Assigned task:
For the listing below, return the line containing "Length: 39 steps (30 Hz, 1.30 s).", the line containing "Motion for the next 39", and all lines in between, exactly as written and nothing else.

============================================================

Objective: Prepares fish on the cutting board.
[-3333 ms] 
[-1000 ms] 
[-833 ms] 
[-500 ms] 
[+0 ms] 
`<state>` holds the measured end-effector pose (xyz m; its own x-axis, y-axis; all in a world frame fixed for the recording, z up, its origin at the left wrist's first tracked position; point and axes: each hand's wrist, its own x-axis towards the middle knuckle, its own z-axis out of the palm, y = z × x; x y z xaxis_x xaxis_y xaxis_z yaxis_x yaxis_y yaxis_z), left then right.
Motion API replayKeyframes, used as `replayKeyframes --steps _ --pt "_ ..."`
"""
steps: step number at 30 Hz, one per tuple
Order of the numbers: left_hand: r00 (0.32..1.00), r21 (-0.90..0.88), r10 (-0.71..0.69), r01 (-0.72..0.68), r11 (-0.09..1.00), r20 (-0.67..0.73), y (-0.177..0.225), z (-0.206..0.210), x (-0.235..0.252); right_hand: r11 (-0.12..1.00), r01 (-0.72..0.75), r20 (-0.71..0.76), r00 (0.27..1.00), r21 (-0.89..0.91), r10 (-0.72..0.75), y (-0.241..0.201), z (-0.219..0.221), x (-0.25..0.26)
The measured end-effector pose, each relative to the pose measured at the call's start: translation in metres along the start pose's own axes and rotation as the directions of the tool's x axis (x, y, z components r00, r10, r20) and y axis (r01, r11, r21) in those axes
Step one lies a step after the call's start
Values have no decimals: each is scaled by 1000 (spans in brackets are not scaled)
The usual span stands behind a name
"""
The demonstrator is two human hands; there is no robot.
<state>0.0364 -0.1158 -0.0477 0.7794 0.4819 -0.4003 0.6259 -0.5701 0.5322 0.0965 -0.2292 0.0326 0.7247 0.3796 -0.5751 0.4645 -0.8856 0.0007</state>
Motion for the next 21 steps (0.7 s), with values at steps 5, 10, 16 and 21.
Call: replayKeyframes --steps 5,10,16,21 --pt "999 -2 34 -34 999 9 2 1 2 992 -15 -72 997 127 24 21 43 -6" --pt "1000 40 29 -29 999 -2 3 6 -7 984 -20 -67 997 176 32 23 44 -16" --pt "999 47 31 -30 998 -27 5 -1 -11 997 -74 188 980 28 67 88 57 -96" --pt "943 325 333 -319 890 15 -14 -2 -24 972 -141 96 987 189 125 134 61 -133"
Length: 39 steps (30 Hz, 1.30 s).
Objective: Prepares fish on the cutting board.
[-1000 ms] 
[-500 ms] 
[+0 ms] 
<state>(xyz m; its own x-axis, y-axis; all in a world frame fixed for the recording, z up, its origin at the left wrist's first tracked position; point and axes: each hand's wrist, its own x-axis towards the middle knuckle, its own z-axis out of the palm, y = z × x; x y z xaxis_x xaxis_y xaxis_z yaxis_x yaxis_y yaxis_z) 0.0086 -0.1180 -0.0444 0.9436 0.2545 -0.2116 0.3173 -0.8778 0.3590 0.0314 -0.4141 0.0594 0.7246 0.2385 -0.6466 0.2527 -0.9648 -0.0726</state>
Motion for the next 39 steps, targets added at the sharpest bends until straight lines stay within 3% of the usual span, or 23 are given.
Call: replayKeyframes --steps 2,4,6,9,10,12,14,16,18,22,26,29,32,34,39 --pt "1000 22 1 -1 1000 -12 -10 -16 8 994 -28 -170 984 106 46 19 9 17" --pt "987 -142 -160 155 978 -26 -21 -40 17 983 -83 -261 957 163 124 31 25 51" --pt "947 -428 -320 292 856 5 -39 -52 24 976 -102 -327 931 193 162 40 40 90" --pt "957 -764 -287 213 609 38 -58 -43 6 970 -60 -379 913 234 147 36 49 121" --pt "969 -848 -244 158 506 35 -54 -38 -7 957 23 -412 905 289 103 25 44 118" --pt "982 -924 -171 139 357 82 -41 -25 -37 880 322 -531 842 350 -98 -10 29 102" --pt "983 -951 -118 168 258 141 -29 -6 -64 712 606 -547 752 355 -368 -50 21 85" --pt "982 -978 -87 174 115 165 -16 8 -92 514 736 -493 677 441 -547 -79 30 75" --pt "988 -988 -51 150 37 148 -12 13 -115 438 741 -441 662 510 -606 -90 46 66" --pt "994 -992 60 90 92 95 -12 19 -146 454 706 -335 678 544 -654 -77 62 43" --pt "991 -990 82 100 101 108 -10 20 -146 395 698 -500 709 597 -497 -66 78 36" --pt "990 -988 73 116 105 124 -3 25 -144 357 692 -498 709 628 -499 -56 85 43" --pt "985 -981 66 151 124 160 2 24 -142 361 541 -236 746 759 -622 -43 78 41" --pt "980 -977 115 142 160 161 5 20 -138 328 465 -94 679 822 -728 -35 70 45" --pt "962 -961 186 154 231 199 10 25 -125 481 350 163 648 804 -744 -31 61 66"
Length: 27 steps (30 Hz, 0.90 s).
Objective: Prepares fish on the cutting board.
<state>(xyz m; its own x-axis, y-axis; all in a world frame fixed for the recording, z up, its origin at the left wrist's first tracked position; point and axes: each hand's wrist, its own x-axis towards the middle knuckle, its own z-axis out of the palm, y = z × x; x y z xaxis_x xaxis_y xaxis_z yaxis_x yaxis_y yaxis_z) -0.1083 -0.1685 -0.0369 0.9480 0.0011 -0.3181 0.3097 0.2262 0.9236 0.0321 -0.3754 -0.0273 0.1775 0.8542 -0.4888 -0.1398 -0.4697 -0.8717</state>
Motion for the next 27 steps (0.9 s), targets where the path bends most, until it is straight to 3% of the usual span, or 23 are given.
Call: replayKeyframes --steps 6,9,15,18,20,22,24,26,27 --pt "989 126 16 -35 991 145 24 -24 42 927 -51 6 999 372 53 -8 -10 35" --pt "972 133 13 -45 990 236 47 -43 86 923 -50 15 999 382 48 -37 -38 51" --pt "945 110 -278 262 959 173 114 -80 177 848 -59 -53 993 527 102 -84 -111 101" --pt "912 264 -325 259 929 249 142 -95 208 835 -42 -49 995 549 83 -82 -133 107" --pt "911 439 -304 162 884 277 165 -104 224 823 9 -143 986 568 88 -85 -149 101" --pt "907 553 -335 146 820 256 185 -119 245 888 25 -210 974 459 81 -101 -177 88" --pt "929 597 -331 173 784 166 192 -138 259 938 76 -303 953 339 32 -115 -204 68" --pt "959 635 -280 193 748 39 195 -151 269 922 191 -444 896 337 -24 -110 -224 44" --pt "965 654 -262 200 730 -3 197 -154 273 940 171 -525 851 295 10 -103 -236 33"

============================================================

Reply to the exercise:
Length: 39 steps (30 Hz, 1.30 s).
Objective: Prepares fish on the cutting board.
[-1000 ms] 
[-500 ms] 
[+0 ms] 
<state>(xyz m; its own x-axis, y-axis; all in a world frame fixed for the recording, z up, its origin at the left wrist's first tracked position; point and axes: each hand's wrist, its own x-axis towards the middle knuckle, its own z-axis out of the palm, y = z × x; x y z xaxis_x xaxis_y xaxis_z yaxis_x yaxis_y yaxis_z) 0.0086 -0.1180 -0.0444 0.9436 0.2545 -0.2116 0.3173 -0.8778 0.3590 0.0314 -0.4141 0.0594 0.7246 0.2385 -0.6466 0.2527 -0.9648 -0.0726</state>
Motion for the next 39 steps, targets added at the sharpest bends until straight lines stay within 3% of the usual span, or 23 are given.

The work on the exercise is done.